From demand planning and inventory management to production line maintenance and quality control, advanced technologies are being deployed worldwide in factories across diverse industries. Artificial intelligence, machine learning, Internet of Things (IoT, “Industry 4.0”) and proprietary algorithms are advancing the agile, optimized factory of the future.

In its “AI in the Factory of the Future” report, Boston Consulting Group (BCG) reports that the “use of AI can reduce producers’ conversion costs by up to 20%, with up to 70% of the cost reduction resulting from higher workforce productivity.” The application of AI also has been found to help companies better withstand economic downturns. In fact, findings of S&P’s Compustat and Capital IQ, in concert with BCG Henderson Institute, found that 14% of companies leveraging AI increased their sales growth rates and profit margins during the past four global economic downturns. Today, as global supply chains and economies grapple under the pandemic, understanding how to leverage advanced technologies to build future-proof factories has become even more critical.

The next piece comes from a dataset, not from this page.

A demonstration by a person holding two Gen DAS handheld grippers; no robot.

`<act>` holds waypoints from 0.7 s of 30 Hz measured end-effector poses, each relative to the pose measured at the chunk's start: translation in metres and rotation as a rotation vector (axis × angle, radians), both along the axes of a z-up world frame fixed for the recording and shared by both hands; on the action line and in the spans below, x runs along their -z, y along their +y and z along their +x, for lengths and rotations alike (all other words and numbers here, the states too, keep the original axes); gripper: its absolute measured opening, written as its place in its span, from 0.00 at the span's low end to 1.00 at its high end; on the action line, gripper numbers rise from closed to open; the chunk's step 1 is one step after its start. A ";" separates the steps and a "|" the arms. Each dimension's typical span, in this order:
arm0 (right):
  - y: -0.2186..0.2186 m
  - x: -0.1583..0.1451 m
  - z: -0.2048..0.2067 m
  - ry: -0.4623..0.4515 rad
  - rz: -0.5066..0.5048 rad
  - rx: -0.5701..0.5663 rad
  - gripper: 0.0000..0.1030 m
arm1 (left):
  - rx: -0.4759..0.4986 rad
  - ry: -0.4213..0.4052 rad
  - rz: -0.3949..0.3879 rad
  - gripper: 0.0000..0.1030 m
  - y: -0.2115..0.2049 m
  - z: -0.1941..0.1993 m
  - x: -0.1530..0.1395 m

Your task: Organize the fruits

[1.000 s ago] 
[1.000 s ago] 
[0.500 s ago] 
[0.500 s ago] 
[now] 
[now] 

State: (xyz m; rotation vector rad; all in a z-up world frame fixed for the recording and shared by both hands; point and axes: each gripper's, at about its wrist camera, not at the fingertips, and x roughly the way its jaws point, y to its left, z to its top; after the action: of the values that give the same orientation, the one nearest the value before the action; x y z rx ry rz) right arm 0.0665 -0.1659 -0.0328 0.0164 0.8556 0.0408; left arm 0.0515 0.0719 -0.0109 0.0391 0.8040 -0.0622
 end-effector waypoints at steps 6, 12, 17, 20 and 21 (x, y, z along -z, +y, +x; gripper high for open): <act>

Industry Giants Lead the Way

As is often the case, leading global brands have been the earliest adopters of advanced technologies to improve their factory operations. Audi, for example, is applying AI for in-line product quality inspections. Similarly, BMW is using the technology for real-time detection of quality deviations on its production line. Machine learning is helping Nokia in its assembly line monitoring, while Canon is using AI, machine learning and predictive analytics to optimize its testing of high-precision machinery parts.

Other ways in which large industry players are applying these technologies include product design optimization, worker safety enhancements, inventory and shipment visibility, supply and demand alignment, improved regulatory compliance, and to advance sustainability goals. There are some core factory processes, universally applicable in businesses of varied sizes and industries, where advanced technologies are paving the way for future gains.

Demand Planning

In a recent survey conducted by the Institute of Business Forecasting, AI was identified as the technology that will have the greatest impact on demand planning over the next seven years. Current supply chain conditions, coupled with volatile global markets, have made demand planning increasingly more difficult. Developing sound forecasts under these and shorter product lifecycles requires more than traditional tools can support. They require robust software solutions that leverage leading- edge technologies capable of addressing multiple dimensions (e.g., product groups, geocentric/regional considerations, customer requirements) in the planning process.

Using graphical representations (i.e., charts and diagrams), a view of the plan is readily accessible to facilitate fast and sound decisions. Simulations of what-if scenarios can test a plan’s resiliency and pave the way for strategic alternatives. If deviations from a plan are detected, the solution’s alert functions intercept them so revisions can be made. Demand planning tools are scalable and adaptable to accommodate large to middle-market and smaller players, all of which benefit from better quality planning, improved service levels, lower inventory levels, and reduced labor planning efforts due to the technology’s self-adapting forecasting functionality.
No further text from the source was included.